PROBLEM DETAILS: Your task is to transcribe the data exactly while omitting each picture.

[Source data]
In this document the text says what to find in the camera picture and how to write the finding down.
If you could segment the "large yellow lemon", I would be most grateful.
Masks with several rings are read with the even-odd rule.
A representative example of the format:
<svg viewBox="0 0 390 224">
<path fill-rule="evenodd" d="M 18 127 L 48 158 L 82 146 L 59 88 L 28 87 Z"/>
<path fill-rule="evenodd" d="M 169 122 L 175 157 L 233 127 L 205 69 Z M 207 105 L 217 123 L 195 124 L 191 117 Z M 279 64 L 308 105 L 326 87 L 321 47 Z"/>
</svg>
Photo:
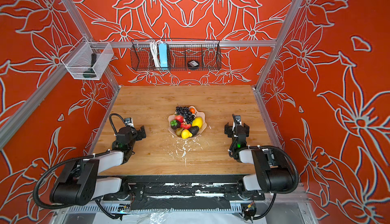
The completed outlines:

OUTPUT OF THE TASK:
In this document the text says what to find in the camera picture and how to write the finding down.
If you could segment the "large yellow lemon", I would be most grateful.
Masks with several rings are read with the even-odd rule.
A representative example of the format:
<svg viewBox="0 0 390 224">
<path fill-rule="evenodd" d="M 18 127 L 48 158 L 82 146 L 59 88 L 28 87 Z"/>
<path fill-rule="evenodd" d="M 169 122 L 175 157 L 233 127 L 205 69 Z M 207 105 L 217 123 L 195 124 L 191 117 Z M 279 64 L 308 105 L 326 87 L 321 47 Z"/>
</svg>
Photo:
The completed outlines:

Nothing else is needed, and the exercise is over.